** Supplied information **
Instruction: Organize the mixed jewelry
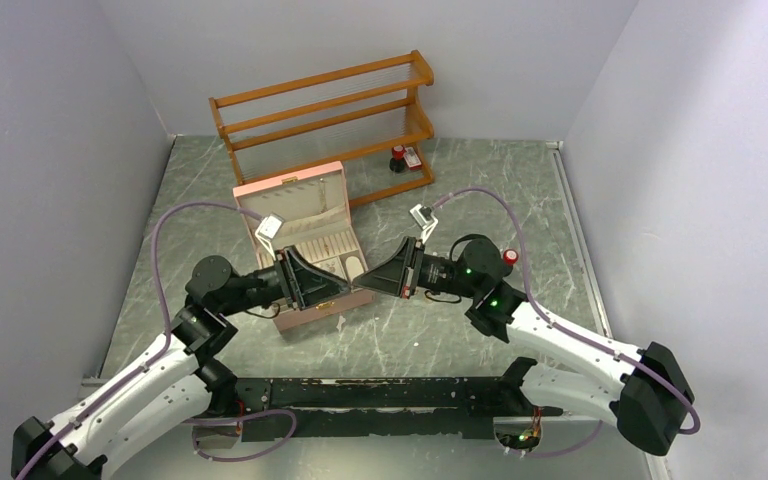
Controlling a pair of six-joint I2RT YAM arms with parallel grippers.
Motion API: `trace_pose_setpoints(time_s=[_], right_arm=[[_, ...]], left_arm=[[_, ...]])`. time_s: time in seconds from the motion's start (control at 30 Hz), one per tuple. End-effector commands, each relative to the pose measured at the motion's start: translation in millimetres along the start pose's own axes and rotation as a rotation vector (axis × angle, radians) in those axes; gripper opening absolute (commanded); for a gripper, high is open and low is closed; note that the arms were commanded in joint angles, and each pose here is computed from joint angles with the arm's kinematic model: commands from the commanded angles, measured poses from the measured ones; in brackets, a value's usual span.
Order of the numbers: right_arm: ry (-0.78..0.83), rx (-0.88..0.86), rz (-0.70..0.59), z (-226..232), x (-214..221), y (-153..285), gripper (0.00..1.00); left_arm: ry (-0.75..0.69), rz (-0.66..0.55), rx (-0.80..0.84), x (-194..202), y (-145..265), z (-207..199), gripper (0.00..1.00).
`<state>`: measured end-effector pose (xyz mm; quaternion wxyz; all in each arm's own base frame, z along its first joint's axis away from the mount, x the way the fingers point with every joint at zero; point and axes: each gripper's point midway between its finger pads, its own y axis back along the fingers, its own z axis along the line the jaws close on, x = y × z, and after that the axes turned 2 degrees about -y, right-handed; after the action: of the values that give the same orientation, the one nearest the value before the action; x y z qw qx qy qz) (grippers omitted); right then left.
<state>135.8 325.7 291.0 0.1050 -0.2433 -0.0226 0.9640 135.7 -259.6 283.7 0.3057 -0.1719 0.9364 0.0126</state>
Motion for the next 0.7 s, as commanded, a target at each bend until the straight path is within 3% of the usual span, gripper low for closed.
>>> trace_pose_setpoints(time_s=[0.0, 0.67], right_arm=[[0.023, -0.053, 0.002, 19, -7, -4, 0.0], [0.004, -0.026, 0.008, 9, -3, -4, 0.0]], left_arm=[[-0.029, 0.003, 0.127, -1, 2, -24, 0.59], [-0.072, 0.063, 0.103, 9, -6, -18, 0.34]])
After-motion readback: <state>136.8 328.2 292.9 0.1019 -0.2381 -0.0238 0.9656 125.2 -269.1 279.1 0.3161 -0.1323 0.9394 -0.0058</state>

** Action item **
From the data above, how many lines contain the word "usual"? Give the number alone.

** Solution for this problem **
2